So I have 20min to burn and I am apparently not going to do homework, so I decided to write a little. Theres more to add to my list of things to write about. Karaoke with sakie, club id, the school festival, and i dont even know. But right now i just feel so distracted from all of that. I am unmotivated to go to class, though most people agree that its worthless and I feel like I am going to fail because I never go to class, granted its my fault but i have a feeling that if you were in the same position you would want to do the same.
Also I downloaded the new vanessa carlton cd the other day. Amazing btw. Theres a huge difference between this cd and her last ones. Unfortunate thing is there are some sad songs. In my opinion these are the best ones, but that doesnt do much for my mood. It also doesnt help that we have a military guy here that has more mood swings the a woman in menopause and a girl starting a new cycle of birth control. O yeah it was good times last night and both molly and I were super reflective. What is the point of it all, and molly came up with the fall. It may or may not be true, but at the time it felt right. I am currently lost and in the process of either being found or re-finding myself right now, because I am already a different person than I was two months ago. Which is an interesting and scary thought that someone can change so drastically in such a short amount of time.

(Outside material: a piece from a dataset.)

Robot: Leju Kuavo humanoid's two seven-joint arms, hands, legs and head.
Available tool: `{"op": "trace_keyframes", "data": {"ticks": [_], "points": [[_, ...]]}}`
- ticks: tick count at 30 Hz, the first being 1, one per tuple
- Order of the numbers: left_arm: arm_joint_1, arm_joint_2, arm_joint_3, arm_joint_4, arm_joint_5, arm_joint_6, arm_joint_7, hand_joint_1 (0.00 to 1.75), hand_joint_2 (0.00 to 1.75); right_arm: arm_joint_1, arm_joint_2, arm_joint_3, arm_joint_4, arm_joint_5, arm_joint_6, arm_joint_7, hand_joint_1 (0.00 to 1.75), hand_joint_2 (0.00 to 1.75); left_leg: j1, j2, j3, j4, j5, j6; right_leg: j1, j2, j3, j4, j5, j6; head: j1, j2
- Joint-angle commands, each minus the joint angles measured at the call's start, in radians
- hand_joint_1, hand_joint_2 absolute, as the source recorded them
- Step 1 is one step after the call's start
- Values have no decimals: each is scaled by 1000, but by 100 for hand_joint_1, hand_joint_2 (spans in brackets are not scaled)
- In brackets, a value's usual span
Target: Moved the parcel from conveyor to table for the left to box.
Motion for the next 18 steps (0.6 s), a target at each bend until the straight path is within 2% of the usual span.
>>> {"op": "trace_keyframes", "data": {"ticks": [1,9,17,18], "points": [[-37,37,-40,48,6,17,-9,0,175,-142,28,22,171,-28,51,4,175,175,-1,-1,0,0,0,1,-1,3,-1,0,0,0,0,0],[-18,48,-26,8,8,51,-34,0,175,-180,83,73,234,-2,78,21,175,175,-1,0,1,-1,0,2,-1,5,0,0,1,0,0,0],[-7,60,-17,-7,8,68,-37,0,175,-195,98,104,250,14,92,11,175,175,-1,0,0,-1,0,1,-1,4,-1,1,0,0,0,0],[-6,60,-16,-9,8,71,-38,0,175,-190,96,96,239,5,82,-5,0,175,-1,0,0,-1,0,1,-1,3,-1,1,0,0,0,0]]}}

I really dont know where I am going right now, but since I am not a fan of suprises I hope I figure it out before I get there and reality slaps me in the face. O my emo days. I told molly I felt the same last night as I did after watching garden state. Have I talked about that movie yet, if not go watch it and see if you cant pinpoint out the things that meant something to me. At this point I am just rambling.
But dont get me wrong, I still stand by my last blog that I really do like it here and it will be sad when people go. I also know for a fact that I will be spending christmas in Korea, regardless of whether molly can go or not. I am excited, but for some reason it hasnt really hit me that I will be going to see even more of the world in such a short amount of time. I still feel like i havent seen any of Japan, and in all seriousness I really havent. I need to start planning a trip to Osaka, as that is where I really want to go over the next 3 day weekend in November. Home of okonomiyaki my favorite japanese food that i had at the festival :) The yakisoba was really good too. I will be going to hiroshima in less than 2 weeks now too. I am looking forward to it maybe but no not really. I feel like we have regressed to high school since they are having us pick groups and pick a leader who is responsible for everyone. Its stupid and my response was i will not be caged lol. I also told the teacher in class yesterday when she asked me if i was okay that I died, in japanese. I think she thinks i messed up, but no definitely not. In any case I need to find my purpose again and some motivation to make me not lazy, because right now I have nothing. Tomorrow I have to skip class again to get my China visa, so that will bring me to a grand total of I dont know how many days I have missed of class. Probably 2weeks of class out of 4 that I can miss. Too bad I have 2 solid months left. Kill me now. But for now i have to grab my crap and get ready to leave and hopefully get some dinner as I have no food in my possession.
Btw my picture is of me in Inuyama at a small temple. I dont remember if i ever talked about inuyama either. crap im behind.